70 411 exam dumps [Jan 2018]

Exam Code: 70 411 exam (Practice Exam Latest Test Questions VCE PDF)
Exam Name: Administering Windows Server 2012
Certification Provider: Microsoft
Free Today! Guaranteed Training- Pass 70 411 study guide Exam.

Q101. Your network contains an Active Directory domain named contoso.com. The domain contains three servers. The servers are configured as shown in the following table. 

You need to ensure that end-to-end encryption is used between clients and Server2 when the clients connect to the network by using DirectAccess. 

Which two actions should you perform? (Each correct answer presents part of the solution. Choose two.) 

A. From the Remote Access Management Console, reload the configuration. 

B. Add Server2 to a security group in Active Directory. 

C. Restart the IPSec Policy Agent service on Server2. 

D. From the Remote Access Management Console, modify the Infrastructure Servers settings. 

E. From the Remote Access Management Console, modify the Application Servers settings. 

Answer: B,E 

Explanation: 

Unsure about these answers: 

A public key infrastructure must be deployed. 

Windows Firewall must be enabled on all profiles. 

ISATAP in the corporate network is not supported. If you are using ISATAP, you should remove it and use native IPv6. 

Computers that are running the following operating systems are supported as DirectAccess clients: 

Windows Server. 2012 R2 

Windows 8.1 Enterprise 

Windows Server. 2012 

Windows 8 Enterprise 

Windows Server. 2008 R2 

Windows 7 Ultimate 

Windows 7 Enterprise 

. Force tunnel configuration is not supported with KerbProxy authentication. 

. Changing policies by using a feature other than the DirectAccess management console or Windows PowerShell cmdlets is not supported. 

. Separating NAT64/DNS64 and IPHTTPS server roles on another server is not supported. 


Q102. Your network contains an Active Directory domain named contoso.com. The domain 

contains a RADIUS server named Server1 that runs Windows Server 2012 R2. 

You add a VPN server named Server2 to the network. 

On Server1, you create several network policies. 

You need to configure Server1 to accept authentication requests from Server2. 

Which tool should you use on Server1? 

A. Server Manager 

B. Routing and Remote Access 

C. New-NpsRadiusClient 

D. Connection Manager Administration Kit (CMAK) 

Answer:

Explanation: 

New-NpsRadiusClient -Name "NameOfMyClientGroup" -Address "10.1.0.0/16" -AuthAttributeRequired 0 -NapCompatible 0 -SharedSecret "SuperSharedSecretxyz" -VendorName "RADIUS Standard" 

Reference: 

http: //technet. microsoft. com/en-us/library/hh918425(v=wps. 620). aspx 

http: //technet. microsoft. com/en-us/library/jj872740(v=wps. 620). aspx 

http: //technet. microsoft. com/en-us/library/dd469790. aspx 


Q103. You have a server named Server1 that runs Windows Server 2012 R2. 

You create a custom Data Collector Set (DCS) named DCS1. 

You need to configure Server1 to start DCS1 automatically when the network usage exceeds 70 percent. 

Which type of data collector should you create? 

A. A performance counter alert 

B. A configuration data collector 

C. A performance counter data collector 

D. An event trace data collector 

Answer:

Explanation: 

Performance alerts notify you when a specified performance counter exceeds your configured threshold by logging an event to the event log. But rather than notifying you immediately when the counter exceeds the threshold, you can configure a time period over which the counter needs to exceed the threshold, to avoid unnecessary alerts. 


Q104. Your network contains an Active Directory domain named contoso.com. 

You create a user account named User1. The properties of User1 are shown in the exhibit. (Click the Exhibit button.) 

You plan to use the User1 account as a service account.
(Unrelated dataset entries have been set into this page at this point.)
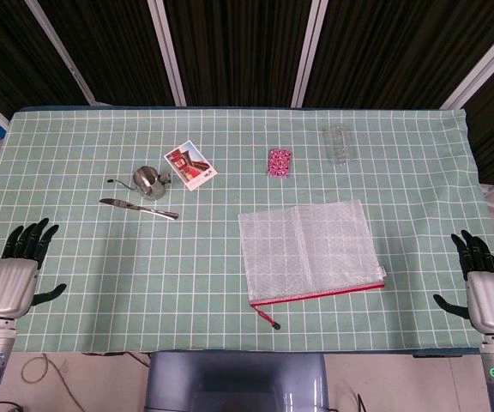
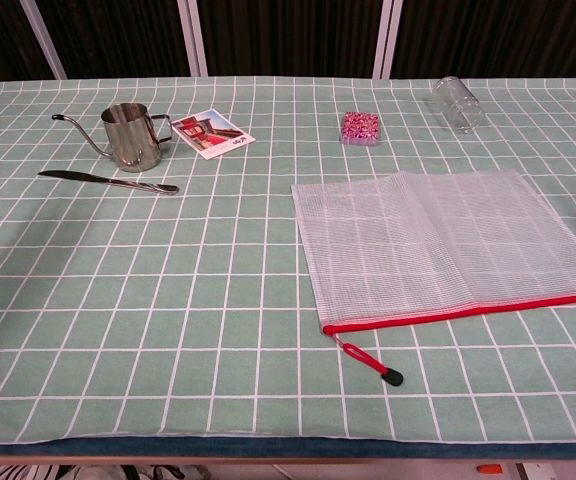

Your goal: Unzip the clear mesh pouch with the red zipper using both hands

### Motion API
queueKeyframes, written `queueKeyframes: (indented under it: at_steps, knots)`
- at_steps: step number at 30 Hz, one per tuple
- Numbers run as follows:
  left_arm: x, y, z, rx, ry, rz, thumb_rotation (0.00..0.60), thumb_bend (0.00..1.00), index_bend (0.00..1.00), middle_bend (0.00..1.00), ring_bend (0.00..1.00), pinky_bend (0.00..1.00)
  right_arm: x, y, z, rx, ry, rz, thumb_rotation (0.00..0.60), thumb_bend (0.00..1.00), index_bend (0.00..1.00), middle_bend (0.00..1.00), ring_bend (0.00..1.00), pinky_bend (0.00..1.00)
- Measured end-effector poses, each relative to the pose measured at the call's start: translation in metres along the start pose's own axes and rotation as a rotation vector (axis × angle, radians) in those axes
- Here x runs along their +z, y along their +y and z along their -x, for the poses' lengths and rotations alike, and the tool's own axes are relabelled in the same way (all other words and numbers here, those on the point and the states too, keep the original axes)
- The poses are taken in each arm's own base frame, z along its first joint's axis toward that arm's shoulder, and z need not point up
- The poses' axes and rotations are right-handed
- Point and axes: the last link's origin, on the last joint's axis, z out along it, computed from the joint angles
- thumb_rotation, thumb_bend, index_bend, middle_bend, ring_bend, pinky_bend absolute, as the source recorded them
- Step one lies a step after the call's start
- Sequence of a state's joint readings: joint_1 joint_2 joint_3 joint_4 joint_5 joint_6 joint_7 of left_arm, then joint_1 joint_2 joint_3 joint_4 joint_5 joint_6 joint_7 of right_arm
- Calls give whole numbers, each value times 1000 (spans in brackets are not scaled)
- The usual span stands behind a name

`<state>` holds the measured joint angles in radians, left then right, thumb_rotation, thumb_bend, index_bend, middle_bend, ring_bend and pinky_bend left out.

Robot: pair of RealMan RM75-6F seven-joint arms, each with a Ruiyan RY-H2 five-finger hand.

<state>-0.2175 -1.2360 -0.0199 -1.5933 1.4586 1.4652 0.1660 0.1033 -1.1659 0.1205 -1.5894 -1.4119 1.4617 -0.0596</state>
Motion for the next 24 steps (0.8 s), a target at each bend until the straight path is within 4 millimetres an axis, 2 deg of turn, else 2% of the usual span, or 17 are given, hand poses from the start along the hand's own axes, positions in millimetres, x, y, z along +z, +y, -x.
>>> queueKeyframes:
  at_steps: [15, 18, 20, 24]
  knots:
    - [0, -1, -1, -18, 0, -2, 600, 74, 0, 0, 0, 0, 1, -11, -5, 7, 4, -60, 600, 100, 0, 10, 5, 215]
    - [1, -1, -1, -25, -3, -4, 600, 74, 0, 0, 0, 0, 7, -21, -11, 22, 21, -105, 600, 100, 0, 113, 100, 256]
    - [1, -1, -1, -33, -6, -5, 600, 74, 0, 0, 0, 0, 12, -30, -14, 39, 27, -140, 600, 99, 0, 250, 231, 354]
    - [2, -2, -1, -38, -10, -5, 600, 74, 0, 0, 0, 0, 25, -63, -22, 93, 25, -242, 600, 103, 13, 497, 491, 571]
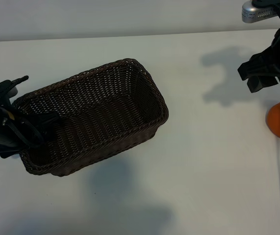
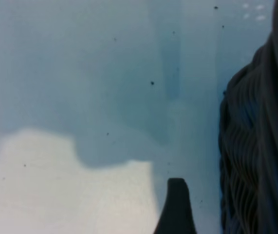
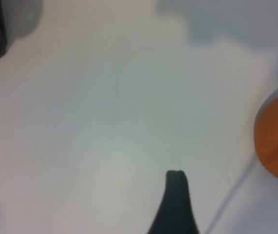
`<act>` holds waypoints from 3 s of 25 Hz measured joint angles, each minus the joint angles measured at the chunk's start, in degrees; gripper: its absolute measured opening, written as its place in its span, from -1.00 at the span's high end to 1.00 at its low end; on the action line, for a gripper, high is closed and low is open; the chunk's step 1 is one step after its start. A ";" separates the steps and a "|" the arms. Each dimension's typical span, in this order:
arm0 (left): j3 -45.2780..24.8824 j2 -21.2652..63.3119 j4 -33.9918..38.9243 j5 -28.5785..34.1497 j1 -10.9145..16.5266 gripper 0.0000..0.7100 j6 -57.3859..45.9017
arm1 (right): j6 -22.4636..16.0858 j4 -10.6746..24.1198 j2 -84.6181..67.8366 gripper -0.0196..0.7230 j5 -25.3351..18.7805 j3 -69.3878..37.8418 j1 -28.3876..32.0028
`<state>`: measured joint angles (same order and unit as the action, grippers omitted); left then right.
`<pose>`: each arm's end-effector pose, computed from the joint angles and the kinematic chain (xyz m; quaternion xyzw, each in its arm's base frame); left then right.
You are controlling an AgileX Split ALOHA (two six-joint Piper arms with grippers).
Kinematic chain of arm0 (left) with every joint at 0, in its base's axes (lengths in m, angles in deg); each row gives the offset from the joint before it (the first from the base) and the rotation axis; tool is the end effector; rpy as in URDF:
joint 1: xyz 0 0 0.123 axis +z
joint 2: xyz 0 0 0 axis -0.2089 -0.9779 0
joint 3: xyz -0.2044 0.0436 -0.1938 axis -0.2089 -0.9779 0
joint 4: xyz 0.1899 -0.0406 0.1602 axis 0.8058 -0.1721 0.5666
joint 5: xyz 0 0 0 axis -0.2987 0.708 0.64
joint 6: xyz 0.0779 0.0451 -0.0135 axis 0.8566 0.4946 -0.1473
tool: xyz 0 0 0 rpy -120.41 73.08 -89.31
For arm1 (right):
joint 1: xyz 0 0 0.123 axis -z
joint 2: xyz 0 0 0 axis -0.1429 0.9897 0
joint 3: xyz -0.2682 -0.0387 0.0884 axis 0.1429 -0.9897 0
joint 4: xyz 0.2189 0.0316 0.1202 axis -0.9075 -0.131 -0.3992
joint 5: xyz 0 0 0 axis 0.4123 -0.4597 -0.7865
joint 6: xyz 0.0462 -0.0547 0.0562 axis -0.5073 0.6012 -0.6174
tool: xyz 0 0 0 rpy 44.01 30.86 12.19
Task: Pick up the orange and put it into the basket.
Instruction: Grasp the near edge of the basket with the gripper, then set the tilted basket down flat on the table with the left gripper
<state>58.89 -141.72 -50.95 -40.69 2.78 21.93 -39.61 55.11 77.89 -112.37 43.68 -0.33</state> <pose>0.2604 -0.0426 0.1486 -0.2018 0.9574 -0.0745 0.1924 0.3040 0.0513 0.2952 -0.0804 0.9838 0.0413 0.1546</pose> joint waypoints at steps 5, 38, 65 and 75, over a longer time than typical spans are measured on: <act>0.00 -0.11 -0.30 -0.85 0.00 -0.66 0.00 | 0.00 0.00 0.00 -0.56 0.00 0.00 0.00; 0.06 -1.41 -19.28 -2.99 0.06 0.03 19.31 | 0.00 -0.04 0.00 -0.53 0.01 0.00 0.00; 15.83 -2.31 -54.32 8.39 0.06 0.48 58.93 | 0.00 -0.04 0.00 -0.53 -0.03 0.00 0.00; 31.44 -11.95 -34.93 18.85 0.06 0.54 45.36 | 0.00 -0.04 0.00 -0.53 -0.05 0.00 0.00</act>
<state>90.33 -153.67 -85.89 -21.84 2.84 67.29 -39.61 55.07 77.89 -112.43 43.68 -0.33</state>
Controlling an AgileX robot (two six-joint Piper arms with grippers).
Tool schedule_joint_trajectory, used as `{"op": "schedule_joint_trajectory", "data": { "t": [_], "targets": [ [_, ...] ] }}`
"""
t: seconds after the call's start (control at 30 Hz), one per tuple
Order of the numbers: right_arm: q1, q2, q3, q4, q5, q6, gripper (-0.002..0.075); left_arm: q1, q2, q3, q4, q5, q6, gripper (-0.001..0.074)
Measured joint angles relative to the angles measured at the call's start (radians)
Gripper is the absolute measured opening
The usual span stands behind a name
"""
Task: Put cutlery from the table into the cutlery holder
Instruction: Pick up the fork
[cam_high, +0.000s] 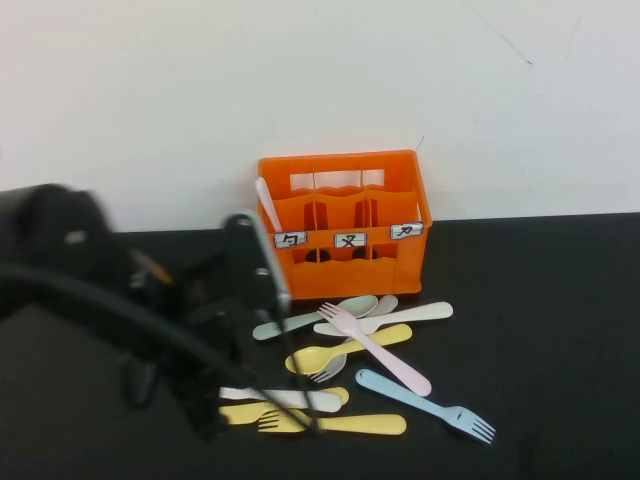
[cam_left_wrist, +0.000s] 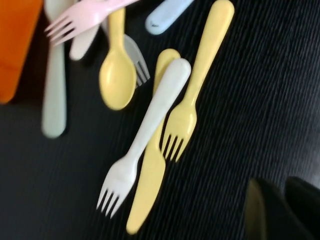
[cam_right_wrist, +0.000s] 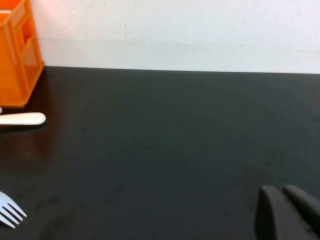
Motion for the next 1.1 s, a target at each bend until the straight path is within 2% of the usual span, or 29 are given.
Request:
{"op": "schedule_joint_trajectory", "data": {
  "t": [0.1,0.23,0.33,0.53,0.67,0.87,1.1],
  "targets": [
    [0.0,0.0,0.0,0.0,0.0,0.0,-0.0003,-0.034,0.102,-0.048,0.002,0.001,0.007,0.0139],
    [0.0,0.0,0.0,0.0,0.0,0.0,-0.0003,-0.091,0.217,-0.105,0.004,-0.014,0.027,0.0321],
    [0.0,0.0,0.0,0.0,0.0,0.0,-0.0003,-0.141,0.293,-0.147,0.008,-0.039,0.058,0.038],
    [0.0,0.0,0.0,0.0,0.0,0.0,-0.0003,-0.23,0.452,-0.267,0.037,-0.095,0.08,0.0398],
    [0.0,0.0,0.0,0.0,0.0,0.0,-0.0003,-0.259,0.555,-0.381,0.062,-0.113,0.118,0.0399],
    [0.0,0.0,0.0,0.0,0.0,0.0,-0.0003,-0.265,0.675,-0.462,0.01,-0.161,0.373,0.0399],
    [0.0,0.0,0.0,0.0,0.0,0.0,-0.0003,-0.27,0.767,-0.513,-0.113,-0.199,0.515,0.0399]
  ]
}}
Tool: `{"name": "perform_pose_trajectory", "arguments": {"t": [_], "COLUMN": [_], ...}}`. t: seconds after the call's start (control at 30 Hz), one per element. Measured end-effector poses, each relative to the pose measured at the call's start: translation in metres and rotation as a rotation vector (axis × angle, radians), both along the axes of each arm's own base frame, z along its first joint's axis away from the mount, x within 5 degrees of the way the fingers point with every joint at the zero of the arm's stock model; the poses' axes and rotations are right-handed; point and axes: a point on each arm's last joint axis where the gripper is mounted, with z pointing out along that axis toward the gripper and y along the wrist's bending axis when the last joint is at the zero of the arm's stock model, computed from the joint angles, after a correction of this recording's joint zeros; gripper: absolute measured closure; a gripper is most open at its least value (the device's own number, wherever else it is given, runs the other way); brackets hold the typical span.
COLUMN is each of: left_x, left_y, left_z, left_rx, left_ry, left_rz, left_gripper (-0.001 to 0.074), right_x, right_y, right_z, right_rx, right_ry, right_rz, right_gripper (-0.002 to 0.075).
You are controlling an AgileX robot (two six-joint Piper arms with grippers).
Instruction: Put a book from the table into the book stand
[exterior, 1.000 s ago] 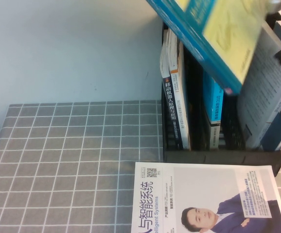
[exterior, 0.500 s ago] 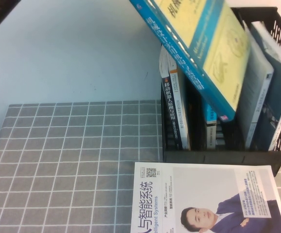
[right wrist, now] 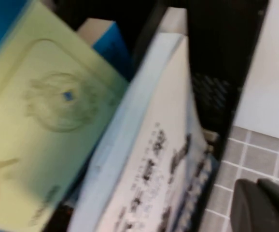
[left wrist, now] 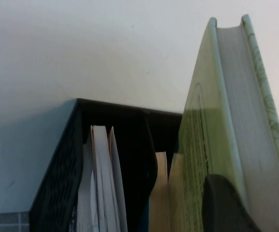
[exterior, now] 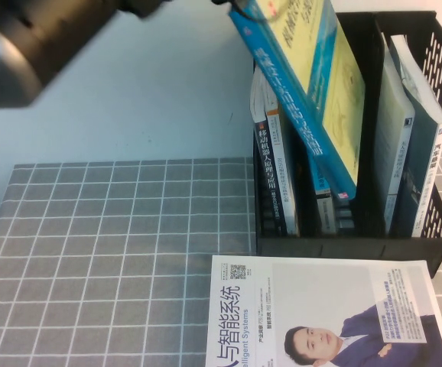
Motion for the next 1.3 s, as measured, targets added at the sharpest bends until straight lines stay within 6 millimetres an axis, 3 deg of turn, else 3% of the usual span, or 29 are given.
{"name": "perform_pose_trajectory", "arguments": {"t": [0.2,0.4,0.5,0.8,0.87,1.0,1.07,1.17,1.3], "left_x": [-0.001,0.017,0.023,0.028,0.027,0.026,0.025,0.021,0.000], "left_y": [-0.039,-0.071,-0.078,-0.088,-0.091,-0.093,-0.093,-0.083,-0.055], "left_z": [-0.019,-0.058,-0.072,-0.091,-0.094,-0.091,-0.087,-0.072,-0.021], "left_rx": [0.080,0.138,0.152,0.201,0.216,0.247,0.251,0.293,0.366], "left_ry": [-0.085,-0.091,-0.066,-0.039,-0.038,-0.066,-0.068,-0.040,-0.089], "left_rz": [0.052,0.039,0.034,-0.017,-0.048,-0.095,-0.092,-0.060,-0.027], "left_gripper": [0.0543,0.0543,0.0544,0.0535,0.0472,0.0262,0.0220,0.0279,0.0542], "right_x": [-0.005,-0.014,-0.024,-0.050,-0.055,-0.067,-0.073,-0.084,-0.106], "right_y": [0.012,0.015,0.016,0.019,0.021,0.023,0.024,0.025,0.030], "right_z": [0.003,0.010,0.020,0.042,0.045,0.051,0.056,0.062,0.054], "right_rx": [0.088,0.090,0.068,0.022,0.015,0.001,-0.006,-0.011,0.010], "right_ry": [0.011,0.009,-0.017,-0.060,-0.060,-0.049,-0.065,-0.085,-0.063], "right_rz": [0.112,0.147,0.149,0.175,0.186,0.213,0.212,0.209,0.218], "right_gripper": [0.0729,0.0729,0.0729,0.0729,0.0729,0.0729,0.0729,0.0729,0.0729]}}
The service will forward authentication requests to other servers. 

You need to ensure that you can view the Delegation tab from the properties of the User1 account. 

What should you do first? 

A. Configure the Name Mappings of User1. 

B. Modify the user principal name (UPN) of User1. 

C. Configure a Service Principal Name (SPN) for User1. 

D. Modify the Security settings of User1. 

Answer:

Explanation: 

If you cannot see the Delegation tab, do one or both of the following: 

Register a Service Principal Name (SPN) for the user account with the Setspn utility in the 

support tools on your CD. Delegation is only intended to be used by service accounts, 

which should have registered SPNs, as opposed to a regular user account which typically 

does not have SPNs. 

Raise the functional level of your domain to Windows Server 2003. For more information, 

see Related Topics. 

References: 

http: //blogs. msdn. com/b/mattlind/archive/2010/01/14/delegation-tab-in-aduc-not-available-until-a-spn-is-set. aspx 

http: //blogs. msdn. com/b/mattlind/archive/2010/01/14/delegation-tab-in-aduc-not-available-until-a-spn-is-set. aspx 

http: //technet. microsoft. com/en-us/library/cc739474(v=ws. 10). aspx 

http: //blogs. msdn. com/b/mattlind/archive/2010/01/14/delegation-tab-in-aduc-not-available-until-a-spn-is-set. aspx 


Q105. Your network contains an Active Directory domain named contoso.com. All domain controllers run Windows Server 2012. 

You pre-create a read-only domain controller (P.QDC) account named RODC1. 

You export the settings of RODC1 to a file named Filel.txt. 

You need to promote RODC1 by using File1.txt. 

Which tool should you use? 

A. The Install-WindowsFeature cmdlet 

B. The Add-WindowsFeature cmdlet 

C. The Dism command 

D. The Install-ADDSDomainController cmdlet 

E. the Dcpromo command 

Answer:


Q106. You have a file server named Server1 that runs Windows Server 2012 R2. Server1 has the File Server Resource Manager role service installed. 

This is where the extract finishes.